Today, Americans aged 65 years and older make up an estimated 17% of the American population, numbering about 55 million people. Of this population, the median age is 73, meaning that more than 27 million Americans are 73 years of age or older. In 2010, the percentage of Americans 65 and older was just 13%, or 40 million. This means the senior-citizen population grew by a staggering 40% between the two decennial censuses.

The increase is more shocking still when one considers that the U.S. population as a whole rose by only 7% during that decade. If we widen our temporal lens, we discover that America's elderly population in 1970 was 10% of the total population, or 20 million individuals. In the half-century since, the total population has grown from 203 million to 331 million — an increase of 63%. In the same period, the elderly population swelled by 175%.

Given our graying population, one might suspect that figuring out ways to best care for older Americans would dominate the national conversation. But within the small circle of elite commentators who drive that conversation, the collapsing birth rate in America and the West more broadly has garnered far more interest. This is an important challenge, of course: Falling birth rates mean a nation's population will shrink, which diminishes the labor force, strains pension systems, and puts demographic sustainability at risk. And yet the flip side of this trend — the explosion in the senior-citizen population — poses its own problems.

When commentators do discuss the elderly, they often focus on the root causes of the demographic transition to an older population, or the effect this transition will have on economic growth. Far less attention has been paid to what it might be like to grow old in this world. The question is pressing because, barring an unprecedented baby boom or population collapse, this aging society is our future.

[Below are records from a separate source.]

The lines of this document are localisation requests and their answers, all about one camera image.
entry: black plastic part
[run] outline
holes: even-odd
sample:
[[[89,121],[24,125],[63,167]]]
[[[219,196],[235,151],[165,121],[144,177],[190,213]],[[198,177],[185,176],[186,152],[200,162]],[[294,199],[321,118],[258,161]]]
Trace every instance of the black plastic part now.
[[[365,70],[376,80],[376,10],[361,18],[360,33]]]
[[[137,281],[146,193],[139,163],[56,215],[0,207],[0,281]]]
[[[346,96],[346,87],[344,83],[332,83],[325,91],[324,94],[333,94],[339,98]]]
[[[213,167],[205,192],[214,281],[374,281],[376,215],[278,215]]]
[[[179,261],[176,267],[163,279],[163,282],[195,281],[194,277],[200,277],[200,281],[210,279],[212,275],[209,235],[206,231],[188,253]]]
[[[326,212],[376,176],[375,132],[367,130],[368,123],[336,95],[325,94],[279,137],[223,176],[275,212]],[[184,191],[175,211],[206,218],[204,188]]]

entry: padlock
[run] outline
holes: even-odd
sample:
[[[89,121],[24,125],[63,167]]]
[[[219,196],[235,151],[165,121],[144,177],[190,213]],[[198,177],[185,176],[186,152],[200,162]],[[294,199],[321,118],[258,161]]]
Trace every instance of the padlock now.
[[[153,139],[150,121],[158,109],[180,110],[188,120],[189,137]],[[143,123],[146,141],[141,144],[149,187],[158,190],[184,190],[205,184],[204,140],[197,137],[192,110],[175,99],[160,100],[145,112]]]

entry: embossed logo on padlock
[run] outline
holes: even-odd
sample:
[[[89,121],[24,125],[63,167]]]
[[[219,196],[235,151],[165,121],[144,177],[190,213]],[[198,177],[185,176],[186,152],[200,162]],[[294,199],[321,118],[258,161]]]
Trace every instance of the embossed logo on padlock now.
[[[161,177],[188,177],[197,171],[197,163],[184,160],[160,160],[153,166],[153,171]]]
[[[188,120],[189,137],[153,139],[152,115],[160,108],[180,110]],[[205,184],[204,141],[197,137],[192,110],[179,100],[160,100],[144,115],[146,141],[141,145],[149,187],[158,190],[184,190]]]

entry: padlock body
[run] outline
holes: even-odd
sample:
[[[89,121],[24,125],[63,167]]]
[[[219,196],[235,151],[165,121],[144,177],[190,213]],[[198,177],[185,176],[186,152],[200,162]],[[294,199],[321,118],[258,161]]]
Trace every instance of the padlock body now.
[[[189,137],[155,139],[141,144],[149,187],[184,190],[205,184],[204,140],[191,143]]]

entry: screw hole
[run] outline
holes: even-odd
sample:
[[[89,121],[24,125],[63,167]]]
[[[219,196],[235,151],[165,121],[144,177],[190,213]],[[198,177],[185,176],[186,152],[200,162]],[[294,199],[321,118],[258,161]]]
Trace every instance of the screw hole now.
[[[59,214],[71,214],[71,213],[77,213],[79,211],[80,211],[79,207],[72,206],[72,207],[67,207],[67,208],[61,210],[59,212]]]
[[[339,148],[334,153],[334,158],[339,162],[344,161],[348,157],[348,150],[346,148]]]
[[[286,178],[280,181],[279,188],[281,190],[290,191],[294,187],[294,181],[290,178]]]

Our improved ability to manage chronic conditions through medical advances, combined with our lengthening life spans, has made long-term caregiving a more urgent concern than attending to acutely ill patients. And the peculiar demographic trends of our age — longer life spans and fewer children — complicate traditional patterns of caregiving among families. Caring for a larger elderly population with fewer caregivers leaves us with practical and ethical dilemmas that we have only begun to contemplate.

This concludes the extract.